Aprotinin is a polypeptide with serine protease inhibitory activity of key enzymes associated with inflammatory, fibrinolytic, and hemostatic pathways. The drug binds directly to the fibrinolytic plasmin at the lower plasmin-inhibiting dose (plasma concentration, 137 KIU/mL), and the inflammatory mediator, kallikrein, using the higher kallikrein-inhibiting dose (plasma concentration, >250 KIU/mL). Aprotinin inhibits platelet glycoprotein loss (GpIb and GpIIb/IIIa receptors) associated with cardiopulmonary bypass and has been described as platelet sparing. Current literature supports direct anti-inflammatory effects through modulation of neutrophil activation, attachment, and transmigration, with resultant blunting in the rise of proinflammatory cytokine levels and deleterious tissue damaging enzymes. The pharmacologic properties of aprotinin may lead clinicians to consider this therapy for use as a hemostatic and anti-inflammatory agent in surgeries beyond its established use in coronary artery bypass graft surgery.

Figure 1 Figure 2
Figure 1. Aprotinin, a 58 amino acid polypeptide, contains three disulfide bridges (yellow circles).

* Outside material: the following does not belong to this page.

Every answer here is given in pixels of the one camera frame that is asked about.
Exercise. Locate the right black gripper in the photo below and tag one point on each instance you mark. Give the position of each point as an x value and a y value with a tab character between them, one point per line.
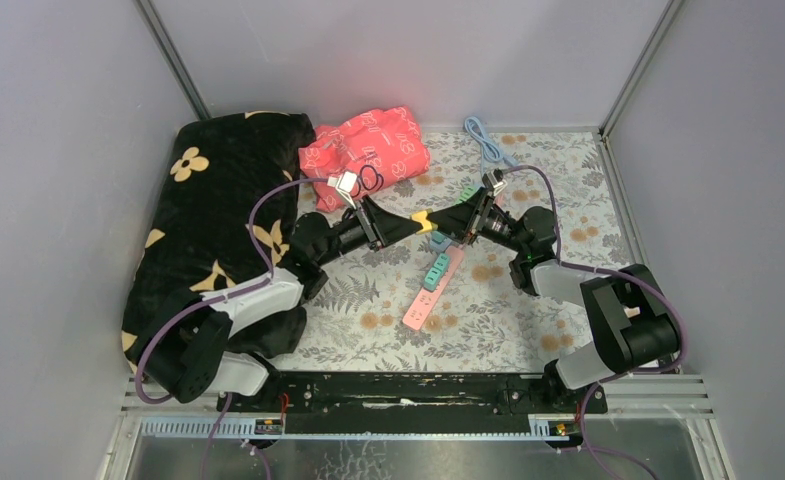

The reactive bond site of aprotinin is the lysine residue in position 15, within the Kunitz domain (blue circles) of the inhibitor.
Figure 2. Aprotinin inhibits a spectrum of human serine proteases over a range of concentrations.
Figures courtesy of Jerrold Levy, MD.

Aprotinin is a nonspecific serine protease inhibitor that was discovered in 1930 by a research group at the University of Munich. The group isolated an inhibitor of kallikrein from bovine lung tissue and pancreas. In 1936, Kunitz and Northrup isolated an inhibitor of trypsin, also from bovine pancreas. In 1959, the bovine trypsin inhibitor was launched in Germany as aprotinin for treatment of pancreatitis. In the late 1960s, it was determined that the kallikrein inhibitor and trypsin inhibitor (aprotinin) were the same. Acknowledging that kallikrein is a key inflammatory mediator, Royston et al1 developed a protocol to assess the ability of aprotinin to limit lung inflammation associated with cardiopulmonary bypass in the setting of coronary artery bypass graft surgery. The results of a study, published in 1987, unexpectedly showed significant reductions in bleeding and the administration of blood in a coronary artery bypass graft population.1 Further investigation revealed that aprotinin exhibited a significant inhibitory effect on plasmin and stabilized platelet glycoproteins. Aprotinin was subsequently studied and introduced as a pharmacologic agent for use in cardiopulmonary bypass associated coronary artery bypass graft in the United States in 1994. The initial indication for aprotinin use was for patients at highest risk of perioperative bleed (eg, redo coronary artery bypass graft, patients who could not receive blood transfusion, and Jehovah’s Witness). The current indication of aprotinin is prophylactic use to reduce perioperative blood loss and the need for blood transfusion in patients undergoing cardiopulmonary bypass in the course of coronary artery bypass graft surgery.2

Structure and Activity

Aprotinin is a small polypeptide molecule that consists of 58 amino acids with a molecular weight of 6512 daltons (Figure 1).2 Aprotinin belongs to the Kunitz family of serine protease inhibitors. The 15-lysine in the structure of aprotinin binds to a serine amino acid on the target enzyme in a tight, but reversible, manner. Aprotinin inhibits a spectrum of human serine proteases over a broad range of concentrations (Figure 2). Aprotinin binds to trypsin, plasmin, and kallikrein more readily and in much lower concentrations then to urokinase or thrombin. The inhibition constant (Ki) is approximately 500 million-fold higher for thrombin.3 As a result of aprotinin’s concentration-dependent binding to serine sites on specific compounds, the expected clinical efficacy is dependent on specific dosing to achieve targeted blood levels.

Pharmacodynamic Effects

Hemostatic derangements associated with cardiopulmonary bypass include platelet function defects, coagulation defects (dilutional, consumptive, hypothermia), hyperfibrinolysis, and alterations in vascular (endothelial) function. Many of the compounds and enzymes involved in these processes are serine proteases, namely, clotting factors, plasminogen and plasmin, and kallikrein.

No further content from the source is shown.